#### PROBLEM DETAILS
Please copy every line of the records below that holds the word "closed".

Data extracted from a collection:
********
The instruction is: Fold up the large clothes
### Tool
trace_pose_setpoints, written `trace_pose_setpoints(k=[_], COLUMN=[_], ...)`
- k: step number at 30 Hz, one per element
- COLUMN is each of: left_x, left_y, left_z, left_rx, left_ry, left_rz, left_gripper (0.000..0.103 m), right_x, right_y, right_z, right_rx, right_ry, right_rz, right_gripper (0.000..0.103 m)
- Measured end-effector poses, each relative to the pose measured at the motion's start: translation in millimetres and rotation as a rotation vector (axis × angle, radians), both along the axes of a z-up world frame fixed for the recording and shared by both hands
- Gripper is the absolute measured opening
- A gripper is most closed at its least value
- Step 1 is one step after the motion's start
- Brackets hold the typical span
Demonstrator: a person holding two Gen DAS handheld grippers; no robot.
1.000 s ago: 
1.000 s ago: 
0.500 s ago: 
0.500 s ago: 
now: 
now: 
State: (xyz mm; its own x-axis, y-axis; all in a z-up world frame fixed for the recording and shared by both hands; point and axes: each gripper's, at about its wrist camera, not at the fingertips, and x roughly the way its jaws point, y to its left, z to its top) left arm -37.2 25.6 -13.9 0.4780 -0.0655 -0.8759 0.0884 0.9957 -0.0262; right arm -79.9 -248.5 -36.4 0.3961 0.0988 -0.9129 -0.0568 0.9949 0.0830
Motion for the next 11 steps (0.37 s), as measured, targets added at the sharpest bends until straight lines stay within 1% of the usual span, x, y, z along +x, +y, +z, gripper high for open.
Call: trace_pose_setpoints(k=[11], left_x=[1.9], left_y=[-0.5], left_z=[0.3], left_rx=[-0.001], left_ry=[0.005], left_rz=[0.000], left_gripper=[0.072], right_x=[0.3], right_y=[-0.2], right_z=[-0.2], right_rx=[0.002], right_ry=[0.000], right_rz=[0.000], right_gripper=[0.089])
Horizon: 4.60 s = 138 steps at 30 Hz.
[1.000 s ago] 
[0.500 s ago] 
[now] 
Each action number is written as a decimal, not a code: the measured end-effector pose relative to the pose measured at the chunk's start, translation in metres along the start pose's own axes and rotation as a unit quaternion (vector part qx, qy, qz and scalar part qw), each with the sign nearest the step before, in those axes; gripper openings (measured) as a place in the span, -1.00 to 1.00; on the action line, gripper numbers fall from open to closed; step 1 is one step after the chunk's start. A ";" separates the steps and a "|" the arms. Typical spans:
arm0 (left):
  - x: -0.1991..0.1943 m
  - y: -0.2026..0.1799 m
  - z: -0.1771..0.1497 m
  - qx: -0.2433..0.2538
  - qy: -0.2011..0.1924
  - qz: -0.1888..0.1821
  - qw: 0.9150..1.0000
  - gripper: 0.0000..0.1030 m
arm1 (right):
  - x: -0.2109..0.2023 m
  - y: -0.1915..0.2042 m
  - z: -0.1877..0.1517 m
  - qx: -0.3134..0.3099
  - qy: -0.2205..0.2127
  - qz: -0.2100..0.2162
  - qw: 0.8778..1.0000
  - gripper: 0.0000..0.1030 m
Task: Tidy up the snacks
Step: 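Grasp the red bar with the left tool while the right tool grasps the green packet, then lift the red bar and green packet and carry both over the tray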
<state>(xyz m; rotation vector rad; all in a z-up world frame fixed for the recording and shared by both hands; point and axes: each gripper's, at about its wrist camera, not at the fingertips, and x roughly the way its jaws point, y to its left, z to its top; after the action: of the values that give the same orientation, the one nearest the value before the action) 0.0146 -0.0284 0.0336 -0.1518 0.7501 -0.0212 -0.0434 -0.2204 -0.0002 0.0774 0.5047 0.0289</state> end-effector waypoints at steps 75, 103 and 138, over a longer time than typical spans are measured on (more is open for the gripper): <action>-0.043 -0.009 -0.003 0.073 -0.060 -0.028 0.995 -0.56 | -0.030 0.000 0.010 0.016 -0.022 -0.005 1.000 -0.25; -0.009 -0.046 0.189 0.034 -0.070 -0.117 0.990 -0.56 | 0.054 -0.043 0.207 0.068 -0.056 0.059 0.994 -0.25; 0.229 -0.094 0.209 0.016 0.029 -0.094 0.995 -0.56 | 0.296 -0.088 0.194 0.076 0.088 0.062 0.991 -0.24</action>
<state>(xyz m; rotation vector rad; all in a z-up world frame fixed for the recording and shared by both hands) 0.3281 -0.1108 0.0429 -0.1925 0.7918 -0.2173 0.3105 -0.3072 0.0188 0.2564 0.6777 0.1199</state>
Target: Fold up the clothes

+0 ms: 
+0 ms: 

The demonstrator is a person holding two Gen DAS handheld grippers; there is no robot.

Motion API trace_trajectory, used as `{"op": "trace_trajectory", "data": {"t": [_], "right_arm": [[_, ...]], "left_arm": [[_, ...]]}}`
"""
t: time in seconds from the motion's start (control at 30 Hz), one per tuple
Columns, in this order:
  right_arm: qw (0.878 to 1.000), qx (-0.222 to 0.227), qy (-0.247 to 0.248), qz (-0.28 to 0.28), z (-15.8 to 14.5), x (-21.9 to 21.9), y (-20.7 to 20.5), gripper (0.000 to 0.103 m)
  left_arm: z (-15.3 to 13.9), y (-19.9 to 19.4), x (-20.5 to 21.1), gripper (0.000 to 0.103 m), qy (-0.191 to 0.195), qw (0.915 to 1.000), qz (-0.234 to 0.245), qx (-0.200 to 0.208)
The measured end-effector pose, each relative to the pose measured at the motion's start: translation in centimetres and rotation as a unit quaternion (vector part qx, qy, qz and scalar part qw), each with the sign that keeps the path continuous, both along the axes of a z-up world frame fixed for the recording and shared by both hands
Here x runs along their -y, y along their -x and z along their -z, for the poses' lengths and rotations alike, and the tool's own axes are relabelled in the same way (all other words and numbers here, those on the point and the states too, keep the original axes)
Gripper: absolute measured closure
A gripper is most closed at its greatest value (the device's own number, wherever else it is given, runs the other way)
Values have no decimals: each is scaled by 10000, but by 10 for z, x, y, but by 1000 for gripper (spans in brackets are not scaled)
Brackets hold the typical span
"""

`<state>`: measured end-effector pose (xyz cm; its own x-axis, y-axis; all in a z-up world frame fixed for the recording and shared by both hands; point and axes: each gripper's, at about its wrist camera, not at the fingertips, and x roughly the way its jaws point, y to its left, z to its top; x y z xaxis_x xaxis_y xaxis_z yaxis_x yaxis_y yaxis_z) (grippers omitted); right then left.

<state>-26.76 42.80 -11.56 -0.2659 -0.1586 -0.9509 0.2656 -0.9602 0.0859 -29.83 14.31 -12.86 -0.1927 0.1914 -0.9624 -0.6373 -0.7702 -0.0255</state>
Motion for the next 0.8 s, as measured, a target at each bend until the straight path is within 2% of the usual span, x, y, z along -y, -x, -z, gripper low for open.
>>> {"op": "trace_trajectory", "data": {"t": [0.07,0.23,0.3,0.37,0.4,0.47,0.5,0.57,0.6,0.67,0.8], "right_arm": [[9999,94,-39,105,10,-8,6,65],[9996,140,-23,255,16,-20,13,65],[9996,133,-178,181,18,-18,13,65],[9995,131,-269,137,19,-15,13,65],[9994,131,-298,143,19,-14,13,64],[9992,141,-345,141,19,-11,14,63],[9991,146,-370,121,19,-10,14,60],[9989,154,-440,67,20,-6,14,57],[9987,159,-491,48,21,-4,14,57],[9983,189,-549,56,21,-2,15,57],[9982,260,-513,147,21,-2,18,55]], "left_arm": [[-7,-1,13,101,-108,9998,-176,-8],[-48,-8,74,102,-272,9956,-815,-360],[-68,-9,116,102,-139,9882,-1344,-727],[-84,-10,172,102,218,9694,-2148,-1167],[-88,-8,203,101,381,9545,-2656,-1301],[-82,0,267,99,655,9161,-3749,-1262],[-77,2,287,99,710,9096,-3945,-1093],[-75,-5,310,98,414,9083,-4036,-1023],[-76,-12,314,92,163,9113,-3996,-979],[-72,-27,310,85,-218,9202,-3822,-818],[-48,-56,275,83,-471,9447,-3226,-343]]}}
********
#### RESPONSE TO THE EXERCISE
- A gripper is most closed at its least value
Each action number is written as a decimal, not a code: the measured end-effector pose relative to the pose measured at the chunk's start, translation in metres along the start pose's own axes and rotation as a unit quaternion (vector part qx, qy, qz and scalar part qw), each with the sign nearest the step before, in those axes; gripper openings (measured) as a place in the span, -1.00 to 1.00; on the action line, gripper numbers fall from open to closed; step 1 is one step after the chunk's start. A ";" separates the steps and a "|" the arms. Typical spans:
A gripper is most closed at its greatest value (the device's own number, wherever else it is given, runs the other way)

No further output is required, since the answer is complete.